Yağ: Doymuş ve trans yağlardan uzak durmak, dengeli omega 3 ve omega 6 yağ asitleri tüketmek insülin duyarlılığı açısından önemlidir. Haftada 2 kez ağır metal ve diğer kimyasalları içermediği düşünülen açık deniz somonu, hamsi ve istavrit gibi balıklar tüketilerek yeterli omega 3 sağlanmaya çalışılmalıdır. Zeytinyağı da dahil olmak üzere işlenmiş bütün yağlardan uzak durulmalıdır. Zeytinyağı olarak soğuk pres yöntemi ile elde edilmiş taze virgin – sızma zeytinyağı tercih edilmelidir. Zeytinyağından çok çok değerli bir meyve olan zeytinin kendisi tüketilmelidir. Salatalarla birlikte veya tek başına günde 20 adet organik zeytin tüketmek tekli doymamış yağ asidi sağlamak bakımından önemlidir. Yine haftada 2-3 kez avokado tüketimi bu açıdan yararlı olacaktır. Otlaklarda beslenen hayvanların etleri ve tavukların yumurtaları da omega 3 ve diğer besinler açısından yararlıdır. Et tüketimi her gün ve her öğün değil haftada tıpkı balıkta olduğu gibi 2 kez olarak sınırlandırılmalıdır. Yumurta ise yaş ve kan lipit düzeylerine göre optimal olarak günde bir kez tüketilmelidir.

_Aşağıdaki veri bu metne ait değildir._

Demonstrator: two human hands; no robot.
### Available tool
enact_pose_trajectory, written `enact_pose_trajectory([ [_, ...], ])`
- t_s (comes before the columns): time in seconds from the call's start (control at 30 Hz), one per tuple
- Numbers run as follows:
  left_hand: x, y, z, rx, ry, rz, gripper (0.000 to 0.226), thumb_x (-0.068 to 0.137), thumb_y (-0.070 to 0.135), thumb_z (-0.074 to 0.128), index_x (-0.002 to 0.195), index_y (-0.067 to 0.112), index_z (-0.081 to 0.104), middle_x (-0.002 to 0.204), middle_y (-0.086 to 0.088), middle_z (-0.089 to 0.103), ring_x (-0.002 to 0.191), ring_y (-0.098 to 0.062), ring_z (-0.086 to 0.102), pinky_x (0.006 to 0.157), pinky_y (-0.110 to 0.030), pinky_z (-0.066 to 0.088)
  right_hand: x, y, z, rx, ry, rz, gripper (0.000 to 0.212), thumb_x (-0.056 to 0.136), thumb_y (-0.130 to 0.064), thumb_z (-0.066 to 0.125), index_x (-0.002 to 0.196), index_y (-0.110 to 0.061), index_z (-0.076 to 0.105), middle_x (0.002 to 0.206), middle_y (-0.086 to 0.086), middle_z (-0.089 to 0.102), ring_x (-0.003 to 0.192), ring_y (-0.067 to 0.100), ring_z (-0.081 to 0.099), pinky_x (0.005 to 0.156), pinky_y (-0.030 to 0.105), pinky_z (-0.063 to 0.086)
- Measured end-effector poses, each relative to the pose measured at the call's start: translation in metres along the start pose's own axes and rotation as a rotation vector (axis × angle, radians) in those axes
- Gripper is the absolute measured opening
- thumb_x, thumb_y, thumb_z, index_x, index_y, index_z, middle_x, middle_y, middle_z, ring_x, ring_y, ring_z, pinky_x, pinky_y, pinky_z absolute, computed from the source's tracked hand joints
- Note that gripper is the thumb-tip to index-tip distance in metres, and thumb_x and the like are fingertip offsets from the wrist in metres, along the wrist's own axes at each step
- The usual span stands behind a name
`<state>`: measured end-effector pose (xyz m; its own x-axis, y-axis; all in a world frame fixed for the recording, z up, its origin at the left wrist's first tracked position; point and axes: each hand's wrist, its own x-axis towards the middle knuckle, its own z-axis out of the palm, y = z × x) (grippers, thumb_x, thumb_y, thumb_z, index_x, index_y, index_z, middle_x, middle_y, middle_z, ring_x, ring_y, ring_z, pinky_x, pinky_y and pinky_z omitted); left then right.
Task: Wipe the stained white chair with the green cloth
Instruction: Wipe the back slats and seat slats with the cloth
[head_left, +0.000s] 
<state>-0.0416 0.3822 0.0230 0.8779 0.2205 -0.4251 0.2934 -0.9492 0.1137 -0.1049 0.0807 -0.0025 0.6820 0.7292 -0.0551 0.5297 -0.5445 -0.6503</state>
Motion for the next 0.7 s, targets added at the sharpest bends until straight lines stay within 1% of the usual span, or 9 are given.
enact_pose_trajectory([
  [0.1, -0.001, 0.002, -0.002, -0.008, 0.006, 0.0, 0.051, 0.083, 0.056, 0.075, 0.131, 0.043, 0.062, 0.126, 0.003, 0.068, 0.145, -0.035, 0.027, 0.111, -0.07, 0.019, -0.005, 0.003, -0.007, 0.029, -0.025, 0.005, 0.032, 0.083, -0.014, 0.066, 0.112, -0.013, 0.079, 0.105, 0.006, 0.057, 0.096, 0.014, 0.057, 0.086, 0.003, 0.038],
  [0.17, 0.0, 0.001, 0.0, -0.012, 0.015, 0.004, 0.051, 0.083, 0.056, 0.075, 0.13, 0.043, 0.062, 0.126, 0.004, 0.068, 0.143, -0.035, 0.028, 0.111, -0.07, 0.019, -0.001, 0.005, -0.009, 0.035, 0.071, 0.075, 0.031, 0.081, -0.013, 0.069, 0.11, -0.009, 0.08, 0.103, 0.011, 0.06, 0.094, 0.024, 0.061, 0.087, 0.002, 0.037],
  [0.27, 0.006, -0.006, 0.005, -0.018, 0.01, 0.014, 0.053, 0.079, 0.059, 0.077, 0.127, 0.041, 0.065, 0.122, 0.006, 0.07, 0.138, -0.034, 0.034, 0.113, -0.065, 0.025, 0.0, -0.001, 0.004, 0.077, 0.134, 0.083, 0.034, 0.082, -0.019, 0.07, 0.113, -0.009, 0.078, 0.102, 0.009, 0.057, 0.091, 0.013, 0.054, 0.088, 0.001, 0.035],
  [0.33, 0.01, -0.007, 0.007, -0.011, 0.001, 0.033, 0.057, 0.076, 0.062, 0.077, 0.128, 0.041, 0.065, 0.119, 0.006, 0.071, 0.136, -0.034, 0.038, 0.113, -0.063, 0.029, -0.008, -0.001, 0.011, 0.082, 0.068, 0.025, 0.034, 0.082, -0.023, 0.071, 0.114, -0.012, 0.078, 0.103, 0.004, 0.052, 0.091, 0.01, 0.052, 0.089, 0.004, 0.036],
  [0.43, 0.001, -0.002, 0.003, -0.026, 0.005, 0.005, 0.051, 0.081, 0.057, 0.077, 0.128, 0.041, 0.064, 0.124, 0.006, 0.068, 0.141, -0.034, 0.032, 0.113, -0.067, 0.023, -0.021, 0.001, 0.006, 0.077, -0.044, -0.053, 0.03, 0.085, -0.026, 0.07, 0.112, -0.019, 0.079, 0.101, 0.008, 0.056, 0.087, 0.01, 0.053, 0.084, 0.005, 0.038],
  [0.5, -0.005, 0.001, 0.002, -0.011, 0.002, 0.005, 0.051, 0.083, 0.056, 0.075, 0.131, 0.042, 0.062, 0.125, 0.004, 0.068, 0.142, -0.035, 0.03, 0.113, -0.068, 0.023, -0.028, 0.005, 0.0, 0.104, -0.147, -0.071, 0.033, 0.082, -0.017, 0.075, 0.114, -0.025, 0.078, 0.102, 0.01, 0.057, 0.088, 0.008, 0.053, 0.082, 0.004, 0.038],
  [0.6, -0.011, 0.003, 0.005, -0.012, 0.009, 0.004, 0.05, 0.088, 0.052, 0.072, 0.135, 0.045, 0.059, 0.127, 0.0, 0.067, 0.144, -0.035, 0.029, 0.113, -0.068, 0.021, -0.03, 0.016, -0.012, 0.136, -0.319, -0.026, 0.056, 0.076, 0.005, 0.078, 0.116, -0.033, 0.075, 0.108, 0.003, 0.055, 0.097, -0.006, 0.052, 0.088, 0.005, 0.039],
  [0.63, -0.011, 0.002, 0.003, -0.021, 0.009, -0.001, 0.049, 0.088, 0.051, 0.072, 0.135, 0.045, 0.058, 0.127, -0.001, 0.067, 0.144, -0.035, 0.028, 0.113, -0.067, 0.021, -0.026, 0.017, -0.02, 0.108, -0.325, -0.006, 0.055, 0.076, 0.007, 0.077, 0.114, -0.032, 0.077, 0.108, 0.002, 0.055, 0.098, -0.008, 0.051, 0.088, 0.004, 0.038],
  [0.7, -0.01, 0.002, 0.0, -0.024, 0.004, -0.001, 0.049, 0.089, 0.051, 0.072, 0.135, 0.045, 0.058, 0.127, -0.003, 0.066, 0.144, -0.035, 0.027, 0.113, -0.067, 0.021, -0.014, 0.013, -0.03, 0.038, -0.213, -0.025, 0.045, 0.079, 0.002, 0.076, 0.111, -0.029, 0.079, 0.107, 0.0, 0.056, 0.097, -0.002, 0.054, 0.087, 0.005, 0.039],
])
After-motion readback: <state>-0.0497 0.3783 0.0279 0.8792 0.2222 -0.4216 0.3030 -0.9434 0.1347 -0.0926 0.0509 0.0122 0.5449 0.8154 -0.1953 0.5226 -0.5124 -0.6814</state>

Protein: Hayvansal protein kaynakları yerine bitkisel proteinler tercih edilmelidir. Yeşil yapraklı sebzeler, bakliyat, kuruyemiş ve çekirdekler önemli bitkisel protein kaynaklarıdır. Et, yumurta, balık, keçi peyniri ve lor peyniri ise sağlıklı protein kaynaklarıdır.